#### [Task requirements]
How many lines in the entries below include the string "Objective"? Answer with the number only.

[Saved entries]
§

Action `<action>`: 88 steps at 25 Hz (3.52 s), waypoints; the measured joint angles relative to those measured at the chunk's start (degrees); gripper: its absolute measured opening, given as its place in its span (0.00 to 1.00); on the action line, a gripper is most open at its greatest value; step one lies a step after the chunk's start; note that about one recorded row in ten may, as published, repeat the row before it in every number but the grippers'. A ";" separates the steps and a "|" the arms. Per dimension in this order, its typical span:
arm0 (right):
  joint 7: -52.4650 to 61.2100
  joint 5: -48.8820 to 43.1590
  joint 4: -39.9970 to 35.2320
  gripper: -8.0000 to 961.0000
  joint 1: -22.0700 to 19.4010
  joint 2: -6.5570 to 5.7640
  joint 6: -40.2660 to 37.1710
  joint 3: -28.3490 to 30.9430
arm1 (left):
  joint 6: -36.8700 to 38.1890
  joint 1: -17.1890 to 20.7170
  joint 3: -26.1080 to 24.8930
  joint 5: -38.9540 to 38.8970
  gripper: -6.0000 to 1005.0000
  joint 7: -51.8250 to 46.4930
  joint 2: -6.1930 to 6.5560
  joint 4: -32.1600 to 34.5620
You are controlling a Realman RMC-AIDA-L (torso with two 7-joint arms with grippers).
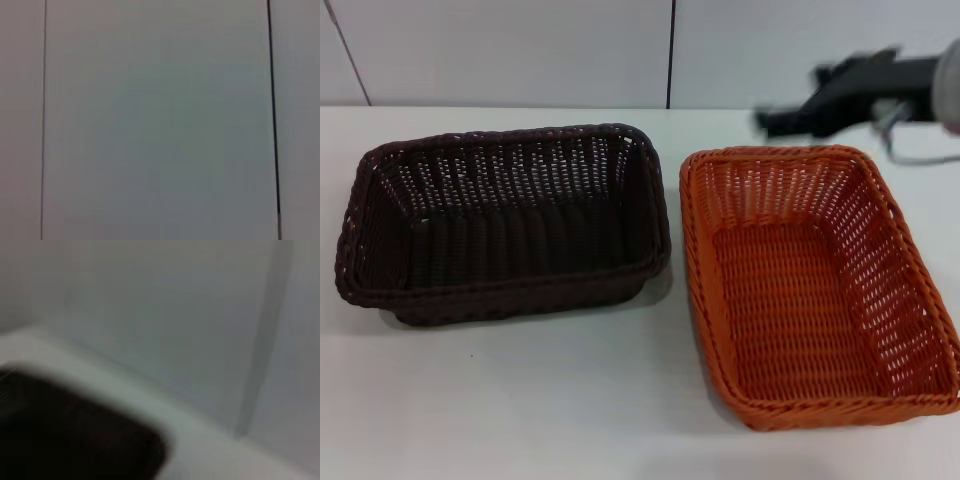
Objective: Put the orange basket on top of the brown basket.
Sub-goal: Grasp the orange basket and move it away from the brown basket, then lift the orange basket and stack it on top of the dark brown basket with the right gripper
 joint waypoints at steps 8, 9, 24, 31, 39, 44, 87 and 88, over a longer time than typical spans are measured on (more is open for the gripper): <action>-4.48 7.82 -7.33 0.84 8.42 1.85 -37.48 2.71 | 0.02 -2.12 -0.11 -0.37 0.79 -0.34 -0.04 5.76; -4.48 8.14 -7.59 0.84 8.64 1.82 -39.92 2.80 | -0.03 -2.36 -0.08 -0.43 0.79 -0.35 -0.05 6.22; -6.00 4.14 -3.25 0.83 9.65 1.89 -51.26 1.96 | -1.07 -4.46 -0.10 -0.67 0.79 -1.86 -0.13 9.03; -9.62 0.12 4.50 0.82 10.47 2.05 -47.52 -1.41 | -2.09 -5.03 -0.11 -1.19 0.79 -1.89 -0.12 9.86; -10.39 -0.85 10.08 0.82 11.55 2.09 -43.95 -6.06 | -2.65 -5.21 -0.10 -1.26 0.79 -2.07 -0.05 9.92; -10.32 -5.96 10.57 0.76 11.31 2.22 -42.26 -10.08 | -2.80 -5.26 -0.10 -1.32 0.79 -2.59 0.09 10.05; -13.99 -24.32 -8.52 0.17 14.46 2.34 -26.50 -21.97 | 0.19 -8.75 -0.62 -1.10 0.78 -2.61 0.35 15.81; -17.42 -24.39 -8.85 0.18 14.41 2.34 -25.36 -22.95 | 0.19 -8.79 -0.61 -1.10 0.78 -2.61 0.35 15.91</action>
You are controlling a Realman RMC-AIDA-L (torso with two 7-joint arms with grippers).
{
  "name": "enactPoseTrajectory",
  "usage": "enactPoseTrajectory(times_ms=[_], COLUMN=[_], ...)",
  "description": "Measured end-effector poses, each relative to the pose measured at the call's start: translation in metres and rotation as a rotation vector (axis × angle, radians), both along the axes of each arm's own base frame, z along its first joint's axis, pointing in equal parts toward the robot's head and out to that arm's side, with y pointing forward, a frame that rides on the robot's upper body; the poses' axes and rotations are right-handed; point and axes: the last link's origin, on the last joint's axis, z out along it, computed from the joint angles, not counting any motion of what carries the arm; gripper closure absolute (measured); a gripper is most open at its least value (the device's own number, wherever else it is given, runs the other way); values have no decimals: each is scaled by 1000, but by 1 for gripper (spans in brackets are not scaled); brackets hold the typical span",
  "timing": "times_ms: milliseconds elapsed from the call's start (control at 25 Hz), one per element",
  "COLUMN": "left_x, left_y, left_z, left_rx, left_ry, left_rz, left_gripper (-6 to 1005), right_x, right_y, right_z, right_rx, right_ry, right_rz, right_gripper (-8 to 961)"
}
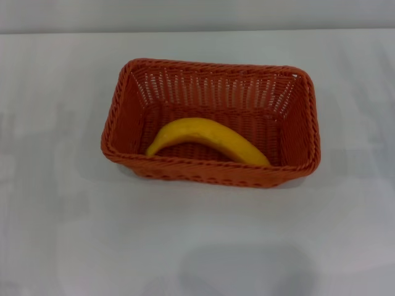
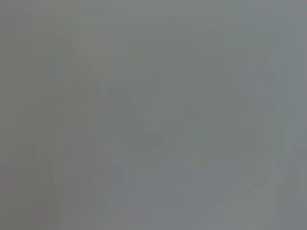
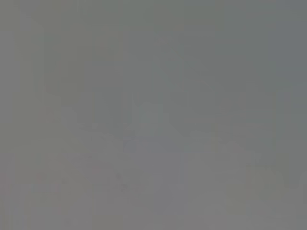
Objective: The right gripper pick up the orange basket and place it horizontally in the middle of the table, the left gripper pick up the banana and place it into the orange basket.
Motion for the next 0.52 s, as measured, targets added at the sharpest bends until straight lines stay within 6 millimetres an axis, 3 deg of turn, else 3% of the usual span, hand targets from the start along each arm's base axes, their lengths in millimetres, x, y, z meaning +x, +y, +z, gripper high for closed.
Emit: enactPoseTrajectory(times_ms=[520], left_x=[1], left_y=[0], left_z=[0], left_rx=[1], left_ry=[14], left_rz=[0], left_gripper=[123], right_x=[-2], right_y=[1], right_z=[-4], right_rx=[-13], right_ry=[5], right_rz=[5], right_gripper=[77])
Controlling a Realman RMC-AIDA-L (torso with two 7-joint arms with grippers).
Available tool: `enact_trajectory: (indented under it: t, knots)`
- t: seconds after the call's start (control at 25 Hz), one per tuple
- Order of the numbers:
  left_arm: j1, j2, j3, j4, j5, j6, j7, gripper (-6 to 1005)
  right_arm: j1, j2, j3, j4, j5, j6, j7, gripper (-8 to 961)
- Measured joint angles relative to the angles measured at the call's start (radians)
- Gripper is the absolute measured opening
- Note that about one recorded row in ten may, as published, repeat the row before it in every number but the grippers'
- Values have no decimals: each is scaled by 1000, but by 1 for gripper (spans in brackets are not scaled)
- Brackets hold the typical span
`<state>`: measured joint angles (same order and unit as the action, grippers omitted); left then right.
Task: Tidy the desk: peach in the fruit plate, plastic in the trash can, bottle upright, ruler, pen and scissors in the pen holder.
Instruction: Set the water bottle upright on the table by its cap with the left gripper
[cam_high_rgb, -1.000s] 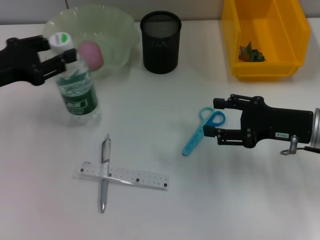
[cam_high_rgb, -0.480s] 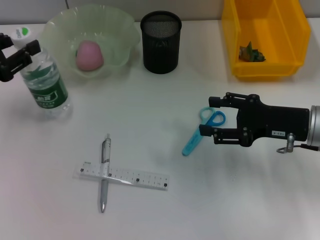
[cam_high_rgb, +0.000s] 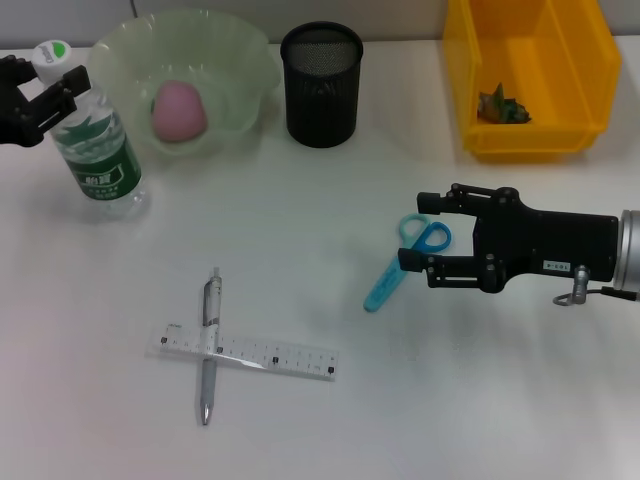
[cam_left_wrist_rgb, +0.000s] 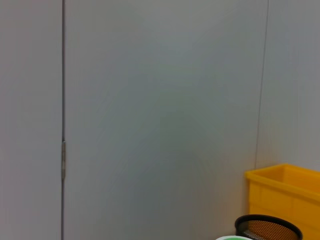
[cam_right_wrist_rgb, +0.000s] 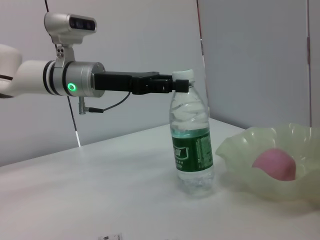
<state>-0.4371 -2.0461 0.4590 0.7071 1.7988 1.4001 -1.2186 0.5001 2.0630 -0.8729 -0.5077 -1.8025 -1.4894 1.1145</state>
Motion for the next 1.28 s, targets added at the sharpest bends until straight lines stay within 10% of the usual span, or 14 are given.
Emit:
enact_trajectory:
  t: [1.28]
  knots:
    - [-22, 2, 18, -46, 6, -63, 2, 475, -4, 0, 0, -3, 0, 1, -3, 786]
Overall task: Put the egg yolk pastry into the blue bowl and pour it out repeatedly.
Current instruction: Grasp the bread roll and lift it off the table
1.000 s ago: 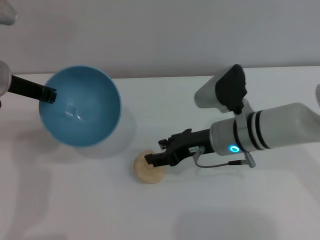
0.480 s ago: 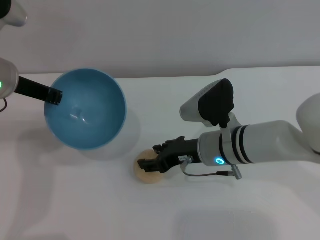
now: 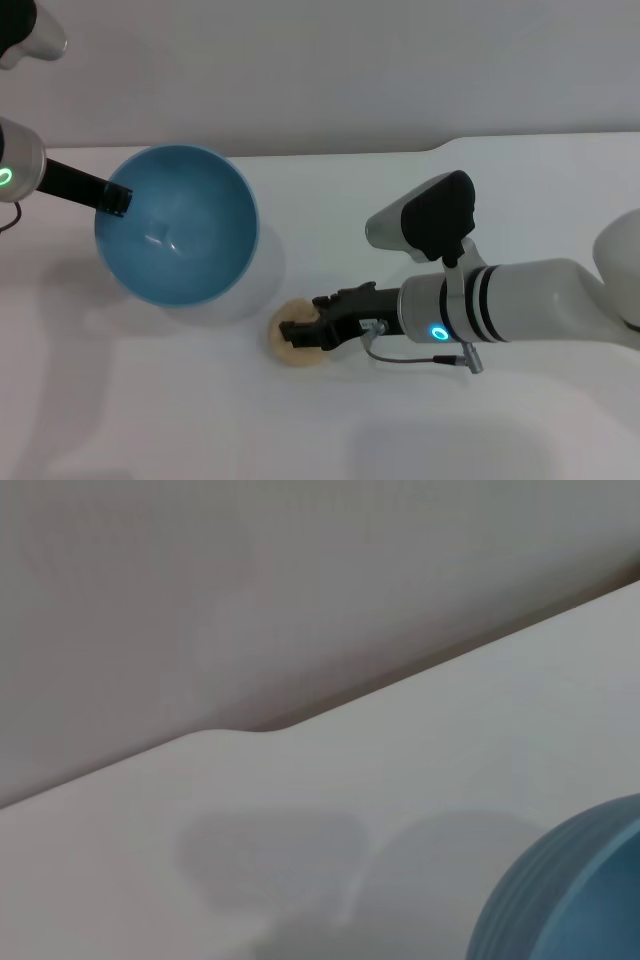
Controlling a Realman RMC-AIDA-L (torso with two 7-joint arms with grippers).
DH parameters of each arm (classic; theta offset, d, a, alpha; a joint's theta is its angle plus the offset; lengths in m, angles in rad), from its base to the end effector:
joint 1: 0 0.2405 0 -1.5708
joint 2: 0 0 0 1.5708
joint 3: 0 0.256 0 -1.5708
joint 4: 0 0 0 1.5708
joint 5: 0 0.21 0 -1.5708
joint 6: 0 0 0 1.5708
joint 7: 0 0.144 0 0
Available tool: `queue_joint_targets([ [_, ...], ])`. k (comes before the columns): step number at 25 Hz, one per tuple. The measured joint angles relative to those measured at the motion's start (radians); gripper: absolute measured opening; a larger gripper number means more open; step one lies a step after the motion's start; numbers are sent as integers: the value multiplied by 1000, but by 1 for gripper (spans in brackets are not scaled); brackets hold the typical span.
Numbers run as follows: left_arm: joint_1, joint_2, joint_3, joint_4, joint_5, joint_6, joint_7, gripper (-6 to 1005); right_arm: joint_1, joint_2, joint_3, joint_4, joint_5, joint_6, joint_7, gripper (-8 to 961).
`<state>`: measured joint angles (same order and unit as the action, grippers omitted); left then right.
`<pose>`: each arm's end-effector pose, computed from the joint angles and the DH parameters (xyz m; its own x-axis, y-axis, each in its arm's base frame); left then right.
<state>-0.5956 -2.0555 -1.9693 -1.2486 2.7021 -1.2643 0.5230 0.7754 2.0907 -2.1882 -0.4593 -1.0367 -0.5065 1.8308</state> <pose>-0.2253 0.4039 0.0503 0.6558 0.7459 0.1165 0.6190 -0.4430 -0.6486 0.2022 0.3558 -0.1618 0.7493 -0.6185 -0.2367 -0.6622 -0.7032 -0.2588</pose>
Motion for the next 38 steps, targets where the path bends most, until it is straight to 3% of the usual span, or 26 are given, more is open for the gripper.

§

#### [Solution below]
2